I'd like to report what I am doing and I have a few questions.
The project consists of four parts:
1. preparation of a way to know the encoding of gettext messages
and debconf templates.
2. conversion of gettext messages and debconf templates into current
3. new line-wrapping mechanism.
4. output support for each user interface (dialog/readline/editor/gnome).
For (1), I have asked encodings which are currently used for debconf
templates in each langugage in
http://bugs.debian.org/148490 also has a tentative list of languages
and encodings. Gettext .po files have their encoding information.
For (2), I wrote a small prototype script.
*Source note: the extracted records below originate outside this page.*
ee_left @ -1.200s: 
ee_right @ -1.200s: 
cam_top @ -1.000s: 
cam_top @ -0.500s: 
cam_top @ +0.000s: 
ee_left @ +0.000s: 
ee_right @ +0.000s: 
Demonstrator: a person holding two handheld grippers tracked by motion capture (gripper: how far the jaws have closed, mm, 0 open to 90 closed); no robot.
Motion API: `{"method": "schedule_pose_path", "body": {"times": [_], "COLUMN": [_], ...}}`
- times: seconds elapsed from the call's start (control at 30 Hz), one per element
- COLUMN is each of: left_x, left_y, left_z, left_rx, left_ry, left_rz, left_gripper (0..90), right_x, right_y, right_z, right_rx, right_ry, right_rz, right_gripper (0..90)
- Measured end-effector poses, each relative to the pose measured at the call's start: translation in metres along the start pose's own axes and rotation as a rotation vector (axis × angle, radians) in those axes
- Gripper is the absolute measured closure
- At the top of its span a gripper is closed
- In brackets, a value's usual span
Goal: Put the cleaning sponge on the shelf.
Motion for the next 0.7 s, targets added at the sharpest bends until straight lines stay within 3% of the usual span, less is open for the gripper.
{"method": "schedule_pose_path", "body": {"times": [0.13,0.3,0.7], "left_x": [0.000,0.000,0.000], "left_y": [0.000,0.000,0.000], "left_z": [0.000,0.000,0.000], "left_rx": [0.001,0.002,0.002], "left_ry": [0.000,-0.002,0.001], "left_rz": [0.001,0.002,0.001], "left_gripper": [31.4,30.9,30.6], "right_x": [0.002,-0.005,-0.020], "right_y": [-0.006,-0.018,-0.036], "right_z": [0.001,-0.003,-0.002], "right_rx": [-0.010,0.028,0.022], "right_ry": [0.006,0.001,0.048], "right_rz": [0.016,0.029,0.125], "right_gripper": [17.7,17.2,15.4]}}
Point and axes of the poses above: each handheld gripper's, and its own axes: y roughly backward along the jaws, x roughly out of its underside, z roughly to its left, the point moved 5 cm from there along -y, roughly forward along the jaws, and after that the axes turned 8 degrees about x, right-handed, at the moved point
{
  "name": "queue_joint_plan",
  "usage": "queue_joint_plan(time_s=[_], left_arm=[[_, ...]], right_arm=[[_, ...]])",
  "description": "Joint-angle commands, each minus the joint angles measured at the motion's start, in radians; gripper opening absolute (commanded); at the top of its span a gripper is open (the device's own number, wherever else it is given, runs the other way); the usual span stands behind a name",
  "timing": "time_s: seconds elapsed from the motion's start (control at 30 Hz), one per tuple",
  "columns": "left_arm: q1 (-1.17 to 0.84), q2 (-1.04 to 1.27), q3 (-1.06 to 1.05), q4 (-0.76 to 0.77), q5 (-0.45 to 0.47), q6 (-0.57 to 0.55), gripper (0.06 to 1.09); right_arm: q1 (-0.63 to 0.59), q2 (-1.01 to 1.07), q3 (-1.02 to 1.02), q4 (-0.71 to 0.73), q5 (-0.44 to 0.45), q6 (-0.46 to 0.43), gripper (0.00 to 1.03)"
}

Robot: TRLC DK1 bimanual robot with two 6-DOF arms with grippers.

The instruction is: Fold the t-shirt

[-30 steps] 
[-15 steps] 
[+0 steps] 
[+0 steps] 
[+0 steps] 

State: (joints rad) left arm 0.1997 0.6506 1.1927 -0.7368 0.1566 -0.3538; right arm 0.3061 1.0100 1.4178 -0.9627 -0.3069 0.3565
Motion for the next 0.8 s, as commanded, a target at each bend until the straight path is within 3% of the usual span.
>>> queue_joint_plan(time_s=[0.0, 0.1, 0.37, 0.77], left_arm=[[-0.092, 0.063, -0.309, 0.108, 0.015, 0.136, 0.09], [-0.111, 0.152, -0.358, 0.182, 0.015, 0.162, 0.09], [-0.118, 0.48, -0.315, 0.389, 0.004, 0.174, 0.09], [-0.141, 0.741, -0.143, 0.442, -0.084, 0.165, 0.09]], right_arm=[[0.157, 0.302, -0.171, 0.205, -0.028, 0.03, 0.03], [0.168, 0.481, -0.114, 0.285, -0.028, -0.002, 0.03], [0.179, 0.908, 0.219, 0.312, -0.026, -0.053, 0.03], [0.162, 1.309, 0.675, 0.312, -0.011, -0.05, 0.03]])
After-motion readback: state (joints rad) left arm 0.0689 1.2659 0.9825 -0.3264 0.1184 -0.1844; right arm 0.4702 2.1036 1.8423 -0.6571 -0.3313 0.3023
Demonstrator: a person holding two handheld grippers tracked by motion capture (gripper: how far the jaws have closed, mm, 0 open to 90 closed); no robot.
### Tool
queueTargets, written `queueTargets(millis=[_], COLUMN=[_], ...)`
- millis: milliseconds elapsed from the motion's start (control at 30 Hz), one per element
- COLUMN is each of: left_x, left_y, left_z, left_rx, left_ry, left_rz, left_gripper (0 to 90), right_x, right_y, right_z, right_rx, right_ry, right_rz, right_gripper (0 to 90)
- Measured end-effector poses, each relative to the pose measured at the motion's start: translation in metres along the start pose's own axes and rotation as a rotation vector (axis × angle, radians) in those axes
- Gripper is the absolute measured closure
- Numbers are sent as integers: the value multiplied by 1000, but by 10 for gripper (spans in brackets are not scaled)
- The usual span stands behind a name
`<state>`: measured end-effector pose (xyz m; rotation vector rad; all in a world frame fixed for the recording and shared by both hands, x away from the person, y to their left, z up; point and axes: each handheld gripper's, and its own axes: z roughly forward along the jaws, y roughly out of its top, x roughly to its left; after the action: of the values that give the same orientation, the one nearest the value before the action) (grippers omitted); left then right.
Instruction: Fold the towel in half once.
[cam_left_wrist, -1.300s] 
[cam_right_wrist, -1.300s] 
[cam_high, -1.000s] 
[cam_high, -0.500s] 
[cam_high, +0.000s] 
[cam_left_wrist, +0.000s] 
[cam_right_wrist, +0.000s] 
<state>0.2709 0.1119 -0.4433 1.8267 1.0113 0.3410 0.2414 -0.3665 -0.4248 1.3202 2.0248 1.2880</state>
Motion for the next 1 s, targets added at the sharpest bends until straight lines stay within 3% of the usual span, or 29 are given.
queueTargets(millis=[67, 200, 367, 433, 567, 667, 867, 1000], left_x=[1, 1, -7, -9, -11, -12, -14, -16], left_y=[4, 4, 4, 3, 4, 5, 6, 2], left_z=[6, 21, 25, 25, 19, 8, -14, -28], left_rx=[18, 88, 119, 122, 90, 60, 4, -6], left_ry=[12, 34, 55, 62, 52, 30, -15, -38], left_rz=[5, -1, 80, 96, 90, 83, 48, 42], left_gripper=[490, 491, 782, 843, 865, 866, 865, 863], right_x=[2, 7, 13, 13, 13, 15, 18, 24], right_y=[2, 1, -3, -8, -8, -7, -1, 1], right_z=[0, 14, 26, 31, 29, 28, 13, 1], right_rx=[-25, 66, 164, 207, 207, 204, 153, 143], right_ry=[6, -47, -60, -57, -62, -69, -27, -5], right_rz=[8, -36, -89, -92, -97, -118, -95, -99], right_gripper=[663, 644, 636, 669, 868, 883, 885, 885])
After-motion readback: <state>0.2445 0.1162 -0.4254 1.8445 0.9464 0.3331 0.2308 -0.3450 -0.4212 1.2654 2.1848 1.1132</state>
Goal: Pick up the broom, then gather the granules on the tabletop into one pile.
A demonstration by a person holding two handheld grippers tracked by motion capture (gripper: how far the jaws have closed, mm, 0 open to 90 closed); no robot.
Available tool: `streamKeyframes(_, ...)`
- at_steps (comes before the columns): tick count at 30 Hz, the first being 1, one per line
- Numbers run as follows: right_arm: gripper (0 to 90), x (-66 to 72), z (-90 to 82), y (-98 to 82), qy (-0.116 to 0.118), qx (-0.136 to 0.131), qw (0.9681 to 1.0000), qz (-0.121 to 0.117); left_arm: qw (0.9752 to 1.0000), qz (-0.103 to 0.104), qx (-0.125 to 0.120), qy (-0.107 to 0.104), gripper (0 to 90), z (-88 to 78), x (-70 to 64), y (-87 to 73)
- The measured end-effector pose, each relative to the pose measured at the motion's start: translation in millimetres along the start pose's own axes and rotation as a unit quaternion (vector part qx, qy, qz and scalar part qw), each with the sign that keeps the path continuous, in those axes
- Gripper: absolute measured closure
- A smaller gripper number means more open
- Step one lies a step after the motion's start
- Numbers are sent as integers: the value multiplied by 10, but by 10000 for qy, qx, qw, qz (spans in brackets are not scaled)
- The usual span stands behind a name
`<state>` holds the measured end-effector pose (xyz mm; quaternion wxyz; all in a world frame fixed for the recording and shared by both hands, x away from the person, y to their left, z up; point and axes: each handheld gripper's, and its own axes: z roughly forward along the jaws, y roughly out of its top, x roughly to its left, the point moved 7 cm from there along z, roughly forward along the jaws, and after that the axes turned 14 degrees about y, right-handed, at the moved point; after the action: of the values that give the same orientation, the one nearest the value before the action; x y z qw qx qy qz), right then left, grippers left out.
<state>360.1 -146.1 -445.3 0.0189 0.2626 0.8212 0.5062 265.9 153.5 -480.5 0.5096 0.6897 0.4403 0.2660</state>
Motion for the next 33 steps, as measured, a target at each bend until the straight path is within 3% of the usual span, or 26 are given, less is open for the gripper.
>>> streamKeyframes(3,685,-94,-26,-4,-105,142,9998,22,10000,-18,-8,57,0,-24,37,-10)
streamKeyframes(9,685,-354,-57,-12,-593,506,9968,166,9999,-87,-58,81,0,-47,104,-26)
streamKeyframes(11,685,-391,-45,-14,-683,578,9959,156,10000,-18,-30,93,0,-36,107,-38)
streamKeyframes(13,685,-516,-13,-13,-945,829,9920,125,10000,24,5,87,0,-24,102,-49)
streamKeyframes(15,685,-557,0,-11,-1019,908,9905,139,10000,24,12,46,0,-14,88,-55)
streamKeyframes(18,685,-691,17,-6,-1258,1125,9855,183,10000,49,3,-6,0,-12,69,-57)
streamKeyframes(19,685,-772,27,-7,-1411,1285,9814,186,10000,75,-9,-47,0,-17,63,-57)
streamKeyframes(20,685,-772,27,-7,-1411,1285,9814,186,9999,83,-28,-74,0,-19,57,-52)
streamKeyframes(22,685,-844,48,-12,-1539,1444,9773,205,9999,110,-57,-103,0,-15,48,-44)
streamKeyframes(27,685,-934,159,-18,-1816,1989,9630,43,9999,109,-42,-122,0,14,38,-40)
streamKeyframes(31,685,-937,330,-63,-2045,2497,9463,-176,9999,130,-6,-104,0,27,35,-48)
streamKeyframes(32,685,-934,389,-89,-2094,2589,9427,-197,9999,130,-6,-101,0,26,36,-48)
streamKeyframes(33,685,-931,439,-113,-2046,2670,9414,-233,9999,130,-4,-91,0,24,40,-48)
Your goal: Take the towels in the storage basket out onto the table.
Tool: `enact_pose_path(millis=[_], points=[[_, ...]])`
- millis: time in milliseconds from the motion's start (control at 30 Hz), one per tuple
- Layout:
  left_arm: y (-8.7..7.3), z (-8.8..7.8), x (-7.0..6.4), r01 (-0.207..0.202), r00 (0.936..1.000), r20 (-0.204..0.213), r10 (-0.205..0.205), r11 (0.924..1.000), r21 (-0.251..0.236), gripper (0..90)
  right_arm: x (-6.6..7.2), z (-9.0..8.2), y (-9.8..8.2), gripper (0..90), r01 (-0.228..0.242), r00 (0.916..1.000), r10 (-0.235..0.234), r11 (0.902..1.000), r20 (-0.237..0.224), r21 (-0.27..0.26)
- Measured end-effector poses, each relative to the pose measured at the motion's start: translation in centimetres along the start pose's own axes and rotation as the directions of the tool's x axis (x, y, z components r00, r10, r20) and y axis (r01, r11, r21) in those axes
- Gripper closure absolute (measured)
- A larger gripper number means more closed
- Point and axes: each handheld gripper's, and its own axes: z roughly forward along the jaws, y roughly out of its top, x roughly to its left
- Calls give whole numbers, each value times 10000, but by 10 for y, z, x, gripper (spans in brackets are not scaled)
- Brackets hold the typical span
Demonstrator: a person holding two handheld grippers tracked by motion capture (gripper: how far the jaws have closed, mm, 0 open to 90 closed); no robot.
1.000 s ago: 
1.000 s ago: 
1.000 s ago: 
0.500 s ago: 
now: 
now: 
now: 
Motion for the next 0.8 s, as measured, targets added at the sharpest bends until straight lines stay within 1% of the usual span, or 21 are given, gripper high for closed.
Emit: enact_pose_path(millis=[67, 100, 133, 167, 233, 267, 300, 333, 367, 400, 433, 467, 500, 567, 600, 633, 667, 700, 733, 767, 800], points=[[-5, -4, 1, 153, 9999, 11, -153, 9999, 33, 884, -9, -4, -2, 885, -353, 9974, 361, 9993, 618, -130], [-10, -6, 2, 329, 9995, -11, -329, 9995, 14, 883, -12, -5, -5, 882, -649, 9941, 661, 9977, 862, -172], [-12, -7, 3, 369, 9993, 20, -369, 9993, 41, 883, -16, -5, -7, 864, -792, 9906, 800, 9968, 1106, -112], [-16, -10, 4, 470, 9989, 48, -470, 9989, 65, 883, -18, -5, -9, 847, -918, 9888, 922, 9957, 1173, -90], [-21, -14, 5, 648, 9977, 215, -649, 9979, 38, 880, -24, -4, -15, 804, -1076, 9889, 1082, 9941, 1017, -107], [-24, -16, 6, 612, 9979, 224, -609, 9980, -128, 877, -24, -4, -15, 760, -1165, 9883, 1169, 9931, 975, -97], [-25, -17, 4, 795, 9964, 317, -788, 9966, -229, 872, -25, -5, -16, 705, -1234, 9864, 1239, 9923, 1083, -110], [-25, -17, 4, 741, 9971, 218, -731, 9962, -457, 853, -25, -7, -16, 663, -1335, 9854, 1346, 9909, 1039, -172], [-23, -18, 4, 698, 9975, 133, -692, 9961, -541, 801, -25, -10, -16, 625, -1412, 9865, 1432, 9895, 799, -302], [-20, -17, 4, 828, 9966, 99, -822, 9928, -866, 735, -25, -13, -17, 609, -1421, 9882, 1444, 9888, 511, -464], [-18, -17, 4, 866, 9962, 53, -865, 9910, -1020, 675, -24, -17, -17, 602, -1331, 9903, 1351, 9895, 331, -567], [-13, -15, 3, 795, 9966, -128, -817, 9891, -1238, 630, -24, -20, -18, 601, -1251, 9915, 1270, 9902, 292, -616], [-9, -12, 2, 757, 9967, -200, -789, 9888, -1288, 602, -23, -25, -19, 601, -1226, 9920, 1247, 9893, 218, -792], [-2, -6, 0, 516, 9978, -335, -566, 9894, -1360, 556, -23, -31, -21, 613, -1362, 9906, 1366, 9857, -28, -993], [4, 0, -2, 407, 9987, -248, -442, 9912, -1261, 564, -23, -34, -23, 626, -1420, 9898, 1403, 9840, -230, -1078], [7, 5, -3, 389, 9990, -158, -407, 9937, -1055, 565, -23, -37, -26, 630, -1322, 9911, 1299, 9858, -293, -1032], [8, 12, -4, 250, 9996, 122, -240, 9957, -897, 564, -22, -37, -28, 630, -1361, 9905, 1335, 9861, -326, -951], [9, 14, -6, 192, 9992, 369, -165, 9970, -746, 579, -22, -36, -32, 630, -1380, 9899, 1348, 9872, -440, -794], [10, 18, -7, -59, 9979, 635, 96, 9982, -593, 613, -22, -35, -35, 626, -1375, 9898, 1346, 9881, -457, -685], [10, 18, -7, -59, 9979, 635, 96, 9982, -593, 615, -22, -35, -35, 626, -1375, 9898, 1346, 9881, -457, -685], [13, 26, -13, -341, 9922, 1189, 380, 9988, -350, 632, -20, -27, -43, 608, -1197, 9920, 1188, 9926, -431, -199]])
It is available in
http://bugs.debian.org/148490 . On my machine, I have integrated
the script into debconf (version 1.1.14) and it works well.
For (3), we will have to think about the following things:
a. multibyte characters (in UTF-8, EUC-JP, EUC-KR, GB2312, Big5,...)
b. characters which occupy two or zero column (east Asian and combining
c. languages without work-separating whitespaces (Korean and Japanese)
I think I can write a line-breaking algorithm for Debconf, instead of
using Text::Wrap . However, I have not started yet. (I am afraid
I am reinventing the wheel... Are there any information on this field?)
I think it is difficult to achieve (4) now, because these user
interfaces have poor multibyte/doublewidth/combining/bidi/...
support so far. However, I think two interfaces of dialog and
readline could be in time for next release to Woody.
For 'readline' interface, we don't need to do anything. Though
'readline' doesn't support multibyte/doublewidth/combining/bidi
characters, I'd like to exclude *input* support of these characters
so far (i.e., *displaying* support only). Thus, besides poor line
breaking and non-converted gettext messages, my test version of
Debconf works well in UTF-8 locale (i.e., debconf templates are
converted from their own encodings into UTF-8 on-the-fly).
For 'dialog' interface, I found I have to use UTF-8 version of
newt/slang/whiptail. What make me happy is that, these packages
work well not only for UTF-8 but also for conventional 8bit
encodings and Asian popular multibyte encodings.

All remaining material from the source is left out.